__TASK TO CARRY OUT__. In the entries below, begin at the line with "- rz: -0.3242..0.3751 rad" and stop after the line with "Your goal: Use"; output those lines exactly and omit the pictures.

__GIVEN DATA__.
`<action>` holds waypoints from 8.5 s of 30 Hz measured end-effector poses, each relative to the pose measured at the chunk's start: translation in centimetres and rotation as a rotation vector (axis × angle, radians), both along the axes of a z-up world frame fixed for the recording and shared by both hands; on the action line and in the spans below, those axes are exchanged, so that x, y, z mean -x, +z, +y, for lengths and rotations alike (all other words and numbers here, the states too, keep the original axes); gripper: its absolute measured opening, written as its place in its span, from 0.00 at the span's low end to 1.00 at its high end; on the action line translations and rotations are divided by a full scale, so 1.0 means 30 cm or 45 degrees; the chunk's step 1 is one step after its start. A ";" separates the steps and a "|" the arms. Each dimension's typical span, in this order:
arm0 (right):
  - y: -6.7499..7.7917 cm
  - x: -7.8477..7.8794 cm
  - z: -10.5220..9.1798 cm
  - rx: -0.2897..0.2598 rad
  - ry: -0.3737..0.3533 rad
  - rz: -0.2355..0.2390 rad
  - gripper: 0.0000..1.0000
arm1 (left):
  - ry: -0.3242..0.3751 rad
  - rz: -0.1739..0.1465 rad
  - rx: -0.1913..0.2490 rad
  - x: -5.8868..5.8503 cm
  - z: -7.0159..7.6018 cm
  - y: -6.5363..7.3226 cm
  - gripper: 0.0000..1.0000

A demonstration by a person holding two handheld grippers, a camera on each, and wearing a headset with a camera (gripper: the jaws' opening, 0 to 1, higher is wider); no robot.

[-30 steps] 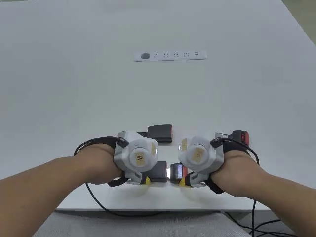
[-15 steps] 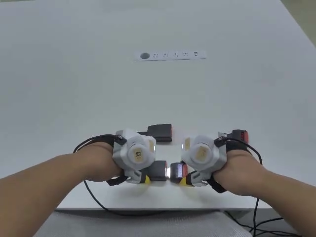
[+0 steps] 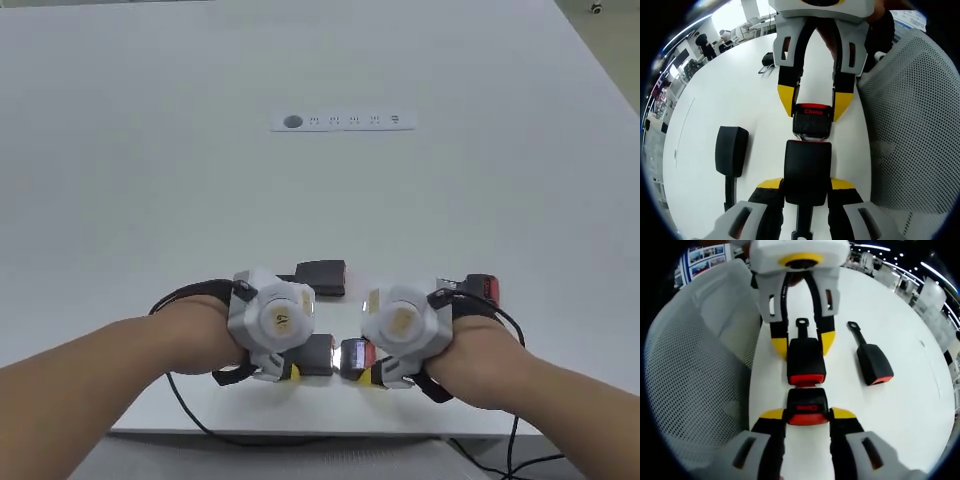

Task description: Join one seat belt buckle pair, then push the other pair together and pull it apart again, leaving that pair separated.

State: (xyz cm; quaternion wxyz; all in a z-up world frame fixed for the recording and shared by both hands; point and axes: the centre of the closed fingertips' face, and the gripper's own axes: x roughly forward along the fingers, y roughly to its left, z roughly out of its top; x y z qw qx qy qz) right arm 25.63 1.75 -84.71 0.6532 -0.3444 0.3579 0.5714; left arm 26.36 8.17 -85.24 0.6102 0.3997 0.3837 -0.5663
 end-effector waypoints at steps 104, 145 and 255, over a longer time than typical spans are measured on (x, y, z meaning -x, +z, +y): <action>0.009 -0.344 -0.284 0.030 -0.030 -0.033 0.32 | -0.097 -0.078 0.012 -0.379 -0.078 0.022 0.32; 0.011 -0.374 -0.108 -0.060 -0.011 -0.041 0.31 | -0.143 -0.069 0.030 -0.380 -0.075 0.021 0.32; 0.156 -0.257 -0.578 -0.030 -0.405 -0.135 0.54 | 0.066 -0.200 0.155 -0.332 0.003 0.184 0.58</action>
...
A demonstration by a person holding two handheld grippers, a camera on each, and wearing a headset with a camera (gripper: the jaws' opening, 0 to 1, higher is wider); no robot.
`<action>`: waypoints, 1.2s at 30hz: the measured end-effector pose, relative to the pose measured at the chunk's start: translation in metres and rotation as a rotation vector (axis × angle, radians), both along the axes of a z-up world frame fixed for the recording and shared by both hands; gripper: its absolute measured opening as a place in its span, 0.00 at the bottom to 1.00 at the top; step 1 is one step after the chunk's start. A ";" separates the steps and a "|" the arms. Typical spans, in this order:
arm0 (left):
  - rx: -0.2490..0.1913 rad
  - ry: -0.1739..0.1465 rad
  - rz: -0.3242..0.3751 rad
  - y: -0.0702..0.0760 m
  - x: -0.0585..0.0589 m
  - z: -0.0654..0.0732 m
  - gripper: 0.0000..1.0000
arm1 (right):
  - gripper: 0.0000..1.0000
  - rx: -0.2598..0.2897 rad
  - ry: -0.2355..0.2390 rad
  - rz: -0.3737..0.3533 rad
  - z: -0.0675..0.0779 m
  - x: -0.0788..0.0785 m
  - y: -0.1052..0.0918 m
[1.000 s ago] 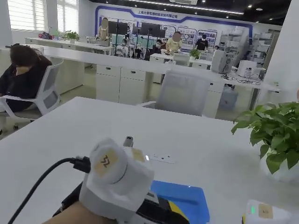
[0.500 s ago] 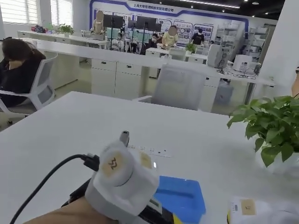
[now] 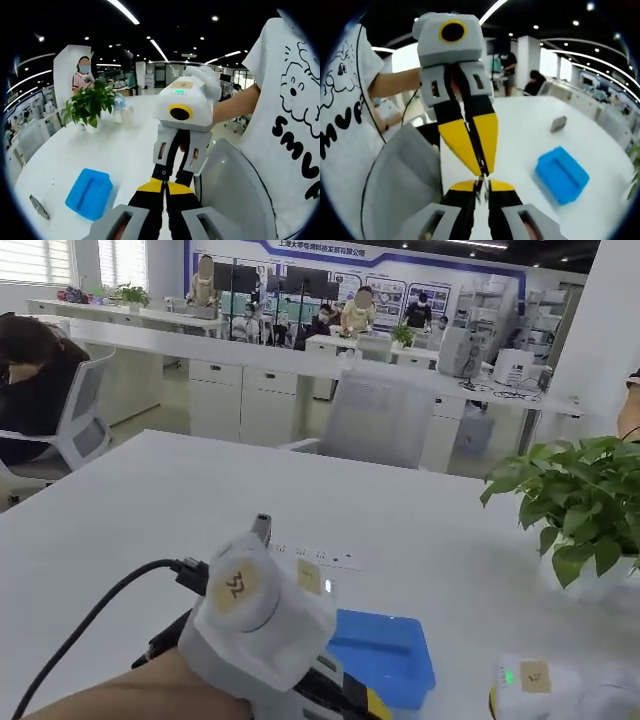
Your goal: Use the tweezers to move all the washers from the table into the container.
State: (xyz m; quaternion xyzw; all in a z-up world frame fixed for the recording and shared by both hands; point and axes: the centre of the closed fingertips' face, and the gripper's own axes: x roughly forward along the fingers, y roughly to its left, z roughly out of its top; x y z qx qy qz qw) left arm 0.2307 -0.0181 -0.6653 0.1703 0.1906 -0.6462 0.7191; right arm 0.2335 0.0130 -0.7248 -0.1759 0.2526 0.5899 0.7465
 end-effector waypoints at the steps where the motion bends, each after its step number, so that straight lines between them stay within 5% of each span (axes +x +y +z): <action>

__ANSWER BOX__.
  - rz: -0.3242..0.3751 rad
  - y: -0.0702..0.0760 m
  - x: -0.0585..0.0589 m
  - z: -0.0654..0.0732 m
  - gripper: 0.0000..1.0000
arm1 (right):
  - gripper: 0.0000..1.0000
  - rx: -0.2598..0.2897 rad
  - ry: -0.2355..0.2390 rad
  - rz: -0.3737..0.3533 rad
  - z: -0.0675..0.0779 m
  - x: -0.0788..0.0785 m
  - y: -0.1052..0.0918 m
[1.000 s ago] 
[0.500 s ago] 
[now] 
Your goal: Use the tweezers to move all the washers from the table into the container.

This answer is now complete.